* REQUIRED WORK:
Look through the entries for the string "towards", and copy each line that holds it.

Items from a data source:
----------------
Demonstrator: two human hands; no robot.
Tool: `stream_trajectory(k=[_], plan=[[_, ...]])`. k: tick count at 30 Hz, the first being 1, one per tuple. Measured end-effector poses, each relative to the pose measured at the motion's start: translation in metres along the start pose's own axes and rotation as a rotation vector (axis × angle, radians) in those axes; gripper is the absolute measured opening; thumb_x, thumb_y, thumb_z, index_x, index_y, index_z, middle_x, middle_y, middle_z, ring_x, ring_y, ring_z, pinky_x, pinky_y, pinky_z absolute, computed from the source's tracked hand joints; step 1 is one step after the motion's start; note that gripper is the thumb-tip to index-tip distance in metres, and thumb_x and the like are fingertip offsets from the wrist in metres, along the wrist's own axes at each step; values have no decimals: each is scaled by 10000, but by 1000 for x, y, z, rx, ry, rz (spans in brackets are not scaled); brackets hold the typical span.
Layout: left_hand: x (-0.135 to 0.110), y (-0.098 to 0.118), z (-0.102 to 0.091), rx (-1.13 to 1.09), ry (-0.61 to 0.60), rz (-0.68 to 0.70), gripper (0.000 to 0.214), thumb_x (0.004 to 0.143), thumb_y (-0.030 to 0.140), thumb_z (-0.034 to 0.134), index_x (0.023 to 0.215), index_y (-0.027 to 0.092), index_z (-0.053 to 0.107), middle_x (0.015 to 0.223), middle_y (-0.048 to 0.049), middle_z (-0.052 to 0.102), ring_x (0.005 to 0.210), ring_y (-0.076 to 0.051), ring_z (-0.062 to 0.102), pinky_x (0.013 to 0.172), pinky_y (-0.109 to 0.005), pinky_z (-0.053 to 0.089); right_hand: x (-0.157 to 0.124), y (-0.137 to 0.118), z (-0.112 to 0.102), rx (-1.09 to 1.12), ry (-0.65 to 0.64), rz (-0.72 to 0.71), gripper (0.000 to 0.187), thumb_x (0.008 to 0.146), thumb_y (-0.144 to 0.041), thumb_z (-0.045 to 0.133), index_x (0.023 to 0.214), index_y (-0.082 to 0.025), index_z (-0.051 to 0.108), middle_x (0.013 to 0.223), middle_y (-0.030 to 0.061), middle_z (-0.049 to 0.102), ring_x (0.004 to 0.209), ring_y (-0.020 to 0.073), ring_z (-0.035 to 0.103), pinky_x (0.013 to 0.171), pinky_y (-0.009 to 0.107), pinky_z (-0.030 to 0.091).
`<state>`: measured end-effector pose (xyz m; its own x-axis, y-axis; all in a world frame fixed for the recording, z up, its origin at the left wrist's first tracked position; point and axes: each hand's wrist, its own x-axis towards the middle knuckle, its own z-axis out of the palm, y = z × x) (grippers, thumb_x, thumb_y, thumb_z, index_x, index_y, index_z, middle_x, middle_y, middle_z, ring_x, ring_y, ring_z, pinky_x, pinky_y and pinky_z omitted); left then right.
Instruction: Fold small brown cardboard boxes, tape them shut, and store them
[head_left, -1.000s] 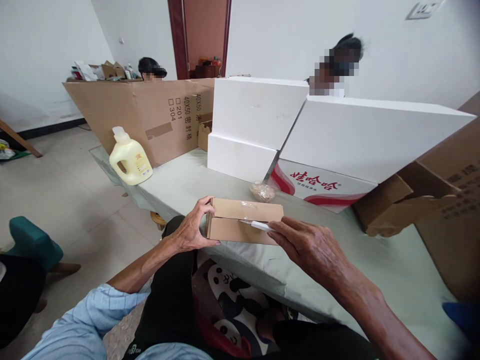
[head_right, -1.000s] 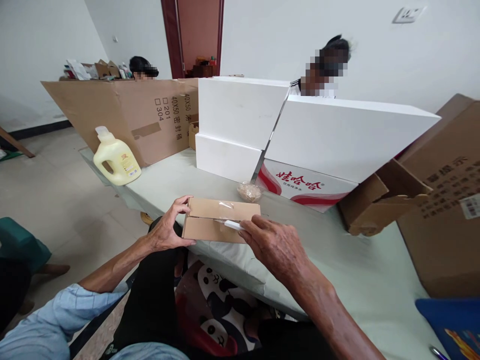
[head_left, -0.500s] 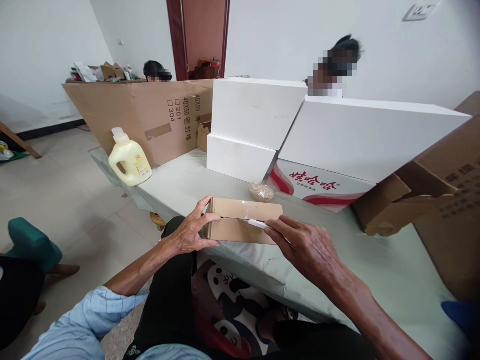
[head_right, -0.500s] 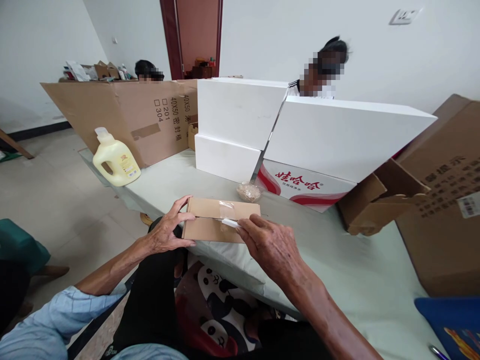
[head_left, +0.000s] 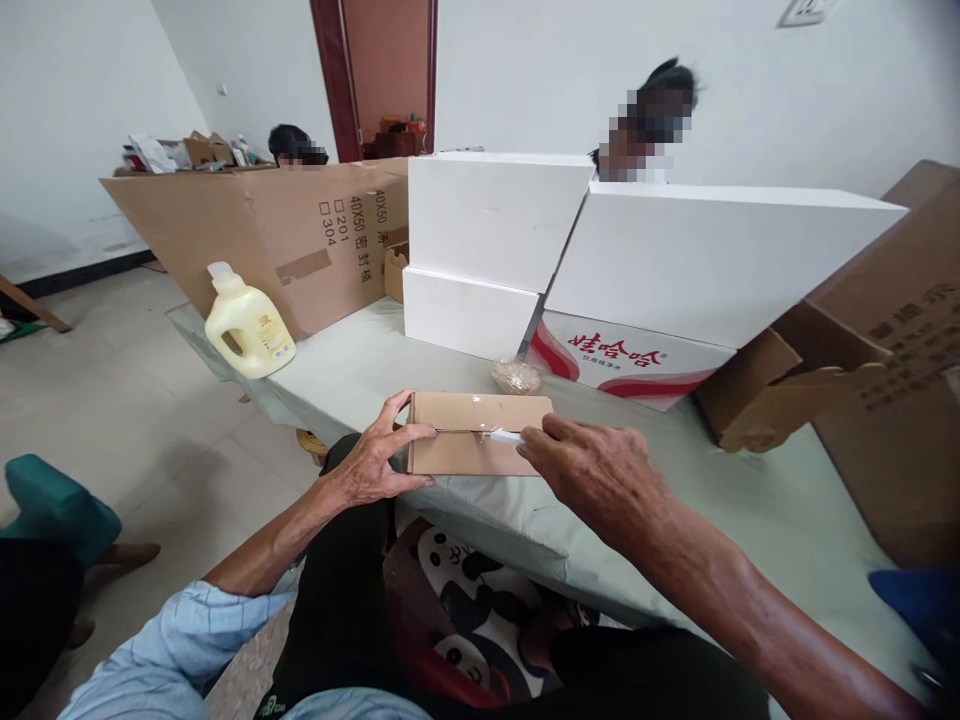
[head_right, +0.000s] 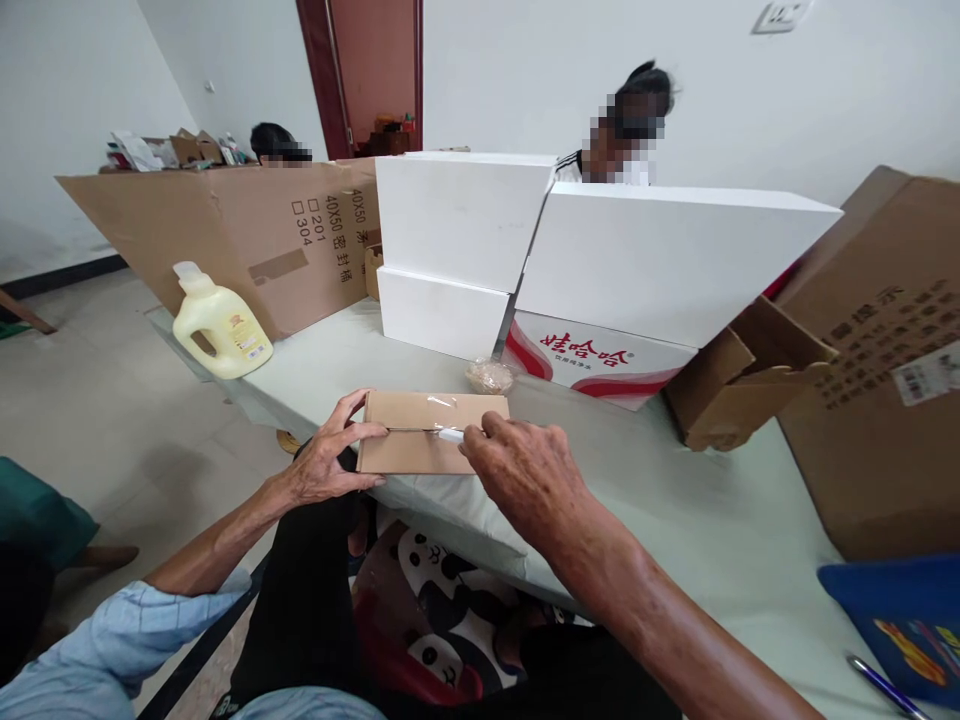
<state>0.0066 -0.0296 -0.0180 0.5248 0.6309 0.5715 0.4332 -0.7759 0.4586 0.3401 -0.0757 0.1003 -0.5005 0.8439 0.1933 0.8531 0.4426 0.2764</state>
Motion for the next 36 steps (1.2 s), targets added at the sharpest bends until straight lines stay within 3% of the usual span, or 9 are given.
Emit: stream_trajectory(k=[3,7,13,16,19,22,26,30,36], plan=[[-7,-4,-1,-7,-1,-48,676,808,294,955,1408,260,644,1696,-179,310,1615,-418,385,1248,-554,503,-23,45,19,59,142,120,392,1107,-407,494,905,-255,793,825,75,767,594,185,621,522,334,196],[-13,-7,-1,-21,-24,-105,754,782,281,972,1451,279,624,1704,-169,314,1616,-419,390,1296,-601,436,-60,96,77,415,288,248,504,1089,-616,462,1122,-259,817,1026,98,830,793,256,753,677,356,512],[-10,-7,-2,-60,-44,-98,778,786,265,971,1475,296,612,1723,-160,299,1626,-422,379,1310,-618,407,-108,83,205,442,288,509,570,1049,-652,400,975,-241,788,985,136,830,844,312,773,689,413,576],[-10,-9,-4,-69,-56,-90,801,775,266,980,1481,310,605,1746,-154,273,1629,-421,373,1308,-620,409,-113,70,231,470,290,483,538,1048,-647,417,973,-250,773,958,134,803,897,329,756,763,460,600],[-9,-10,-4,-79,-60,-77,818,751,276,998,1469,315,608,1770,-151,244,1628,-427,370,1294,-618,428,-92,56,208,518,471,412,428,1069,-579,505,1133,-233,750,1079,143,773,990,322,737,872,488,603],[-9,-7,-6,-83,-97,-71,774,775,318,985,1452,299,612,1763,-164,250,1628,-430,367,1285,-620,435,-57,33,155,512,654,249,334,1083,-431,593,1348,-243,673,1248,150,727,1145,320,693,1029,529,547],[-10,-6,-12,-102,-109,-60,737,798,445,964,1433,285,626,1741,-176,286,1620,-433,371,1283,-627,426,-19,-1,101,479,641,-40,383,1053,-392,686,1398,-236,625,1269,149,699,1102,312,645,974,501,535],[-11,-4,-20,-126,-98,-62,617,938,556,810,1457,285,614,1702,-184,396,1593,-401,425,1268,-600,443,-6,-18,96,421,642,-89,376,1057,-420,681,1358,-198,634,1199,153,693,1018,303,593,863,457,526],[11,18,-31,21,-145,-102,346,1077,392,645,1398,263,644,1534,-147,627,1410,-299,627,1188,-480,509,-11,-30,100,367,655,-42,249,1066,-404,672,1202,-196,678,1101,132,673,926,270,545,804,415,479]])
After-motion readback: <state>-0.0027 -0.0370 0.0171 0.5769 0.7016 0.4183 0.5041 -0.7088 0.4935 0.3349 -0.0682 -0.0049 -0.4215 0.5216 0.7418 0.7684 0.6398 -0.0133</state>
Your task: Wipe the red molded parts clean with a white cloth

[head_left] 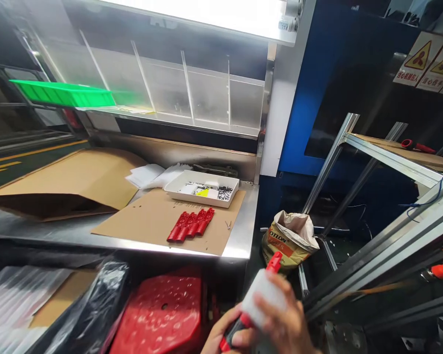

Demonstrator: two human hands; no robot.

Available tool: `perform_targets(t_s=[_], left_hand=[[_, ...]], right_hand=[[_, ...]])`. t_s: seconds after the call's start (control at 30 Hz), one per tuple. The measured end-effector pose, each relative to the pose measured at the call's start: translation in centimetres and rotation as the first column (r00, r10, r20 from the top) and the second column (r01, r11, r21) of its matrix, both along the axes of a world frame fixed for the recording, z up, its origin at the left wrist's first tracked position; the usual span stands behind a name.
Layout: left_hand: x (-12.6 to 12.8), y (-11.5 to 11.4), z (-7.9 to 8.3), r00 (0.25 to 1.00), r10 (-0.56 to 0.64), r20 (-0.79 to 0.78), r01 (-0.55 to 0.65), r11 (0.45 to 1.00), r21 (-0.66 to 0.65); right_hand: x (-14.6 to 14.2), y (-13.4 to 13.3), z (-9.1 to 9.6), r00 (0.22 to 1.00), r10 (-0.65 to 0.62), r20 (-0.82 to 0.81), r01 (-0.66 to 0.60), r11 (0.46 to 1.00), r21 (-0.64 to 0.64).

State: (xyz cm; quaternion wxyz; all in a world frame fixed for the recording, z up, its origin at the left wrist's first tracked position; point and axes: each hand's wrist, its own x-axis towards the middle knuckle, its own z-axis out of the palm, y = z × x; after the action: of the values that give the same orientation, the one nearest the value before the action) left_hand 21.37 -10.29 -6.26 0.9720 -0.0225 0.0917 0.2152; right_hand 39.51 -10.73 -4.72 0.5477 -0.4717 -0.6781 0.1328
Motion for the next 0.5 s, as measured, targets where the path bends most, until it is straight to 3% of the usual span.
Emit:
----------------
* ANSWER TO THE PROBLEM:
`<state>`: measured end-effector pose (xyz m; its own x-axis, y-axis; all in a world frame fixed for the recording, z up, its origin at the left wrist's first tracked position; point and axes: each hand's wrist, its own x-axis towards the middle knuckle, its own z-axis out of the palm, y = z × x) (grippers, thumb_x, thumb_y, thumb_z, index_x, index_y, index_z, middle_x, middle_y, middle_z, ring_x, ring_y, ring_z, pinky_x, pinky_y and pinky_z omitted); left then right.
State: (xyz cm; quaternion wxyz; all in a world frame fixed for the recording, z up, its origin at the left wrist's first tracked position; point and axes: each hand's wrist, its own x-axis towards the middle knuckle, its own z-axis out of the palm, y = z × x; after the action: of the values that give the same orientation, the one nearest the value before the action) left_hand 21.37 -10.29 -6.26 0.9720 -0.0225 0.0917 0.2152; right_hand 39.51 -10.73 -4.72 0.5477 -0.4717 -0.6781 0.1328

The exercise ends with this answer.